Las relaciones entre los supremos entre sí, con el poder y con personajes de todas las jerarquías posibles construyen los capítulos que van armando esta historia de los supremos. Los relatos sobre los protagonistas y los actores de reparto son tan variados como interesantes. 

Personajes, por ejemplo, como Daniel Farías, lustrabotas que hizo brilllar los zapatos de varios supremos (de Fayt no, pues le ordenó retirarse de su despacho):

Daniel lustra un promedio de diez pares de zapatos por día. Cobra treinta pesos la lustrada. Sabe que es poco. Pero está harto de que le peleen el precio, y encima que lo haga gente que gana mucho dinero, el sector mejor pago del país.

De los protagonistas, Lorenzetti es el que obsesiona a la autora en mayor medida. La concentración del poder de controlar las fuerzas judiciales, las relaciones con los presidentes, los jueces federales y los medios de comunicación son una constante que recorre varios capítulos del libro.

El capítulo que me causó mayor impresión es el 17, que se titula “Privilegiados”. Comienza repasando las posiciones de los supremos en la cuestión del pago del impuesto a las ganancias. Hauser señala, con razón, que la Corte no necesita un caso concreto para modificar el estado de situación, ya que se trata de un mecanismo que les permite no pagar y que está “regulado” en una acordada del tribunal. Lo curioso, agregaría, en un poder judicial en que todos los supremos están a favor de que los jueces, como los demás habitantes, paguen el impuesto, es que la Corte no hace nada para que así sea.

Sin embargo, no ha sido esa primera parte del capítulo la que me impresionó. El problema, se señala, es un “rubro menos famoso”: los bienes muebles e inmuebles secuestrados en las causas judiciales.

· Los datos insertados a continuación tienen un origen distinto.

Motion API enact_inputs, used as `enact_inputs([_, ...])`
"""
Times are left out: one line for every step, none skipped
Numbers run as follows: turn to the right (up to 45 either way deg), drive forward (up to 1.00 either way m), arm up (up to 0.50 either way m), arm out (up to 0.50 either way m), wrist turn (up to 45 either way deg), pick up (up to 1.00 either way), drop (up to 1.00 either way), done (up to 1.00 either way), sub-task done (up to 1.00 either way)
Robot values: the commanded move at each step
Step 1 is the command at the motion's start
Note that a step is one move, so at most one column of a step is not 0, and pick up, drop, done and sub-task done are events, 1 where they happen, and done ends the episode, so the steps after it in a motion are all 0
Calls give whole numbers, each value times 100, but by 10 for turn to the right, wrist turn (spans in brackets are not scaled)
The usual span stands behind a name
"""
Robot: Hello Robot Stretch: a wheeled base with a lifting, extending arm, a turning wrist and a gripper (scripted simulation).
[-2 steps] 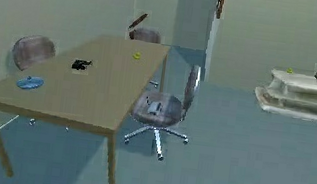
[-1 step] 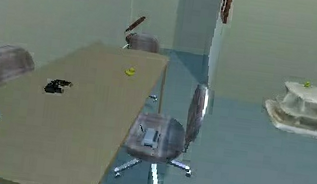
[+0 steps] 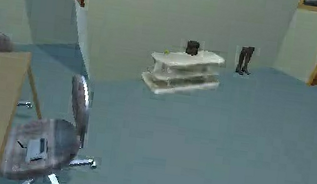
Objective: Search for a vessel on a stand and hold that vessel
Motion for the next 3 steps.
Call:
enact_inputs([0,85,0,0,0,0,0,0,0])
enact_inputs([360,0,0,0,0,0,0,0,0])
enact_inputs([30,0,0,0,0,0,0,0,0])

La Corte no elige cualquier cosa. Cuando se trata de vehículos, los supremos se quedan con automóviles tales como Ford Ranger, BMW, Audi, Mini Cooper, Mercedes Benz, o camiones Scania. Si se trata de inmuebles, se prefieren las causas que durarán varios años en las que se secuestran estancias o establecimientos agrícolas en provincia de Buenos Aires y otras provincias, o una mansión en el barrio Los Troncos de Mar del Plata. La Corte no publica los nombramientos de los administradores de esos bienes, y es el mismo tribunal o sus órganos quienes resuelven cualquier conflicto vinculado a la administración. Una oda a la transparencia.

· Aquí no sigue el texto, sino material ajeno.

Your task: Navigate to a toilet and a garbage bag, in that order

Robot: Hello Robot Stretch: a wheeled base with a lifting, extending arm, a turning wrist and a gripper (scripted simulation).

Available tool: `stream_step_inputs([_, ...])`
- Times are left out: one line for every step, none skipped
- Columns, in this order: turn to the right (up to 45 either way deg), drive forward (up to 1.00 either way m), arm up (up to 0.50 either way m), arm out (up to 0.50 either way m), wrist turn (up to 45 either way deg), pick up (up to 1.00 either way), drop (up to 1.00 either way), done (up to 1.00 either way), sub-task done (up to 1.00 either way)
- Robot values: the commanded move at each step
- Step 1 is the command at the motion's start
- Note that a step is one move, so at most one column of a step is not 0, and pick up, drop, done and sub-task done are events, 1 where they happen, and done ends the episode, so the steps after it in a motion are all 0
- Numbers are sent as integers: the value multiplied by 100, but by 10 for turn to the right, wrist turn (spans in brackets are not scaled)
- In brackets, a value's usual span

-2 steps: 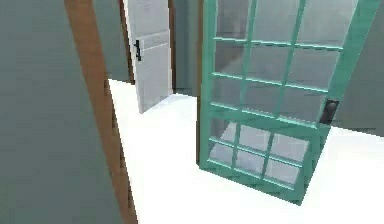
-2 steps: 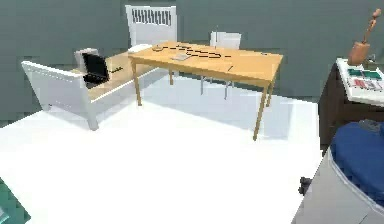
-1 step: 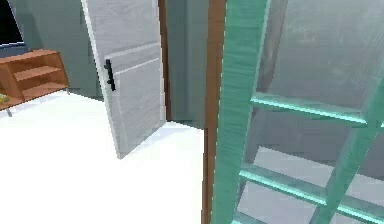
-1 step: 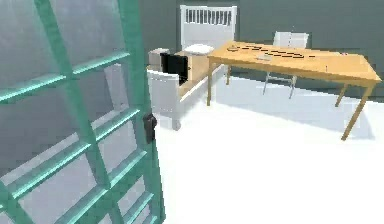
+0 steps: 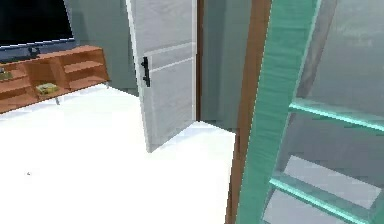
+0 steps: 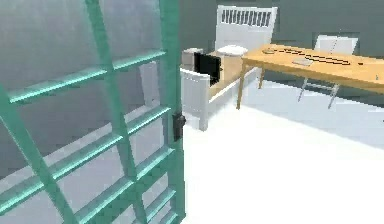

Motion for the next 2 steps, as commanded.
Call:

La historia de los supremos comienza con la etapa final de la Corte de la mayoría automática y termina con el ingreso de sus dos últimos supremos. Se trata de un libro extraordinario, que expone a la cabeza del más oscuro de los tres poderes, y que, por ello, debemos leer. Un libro donde se cuenta lo que los supremos hacen cotidianamente, no lo que ellos dicen que hacen.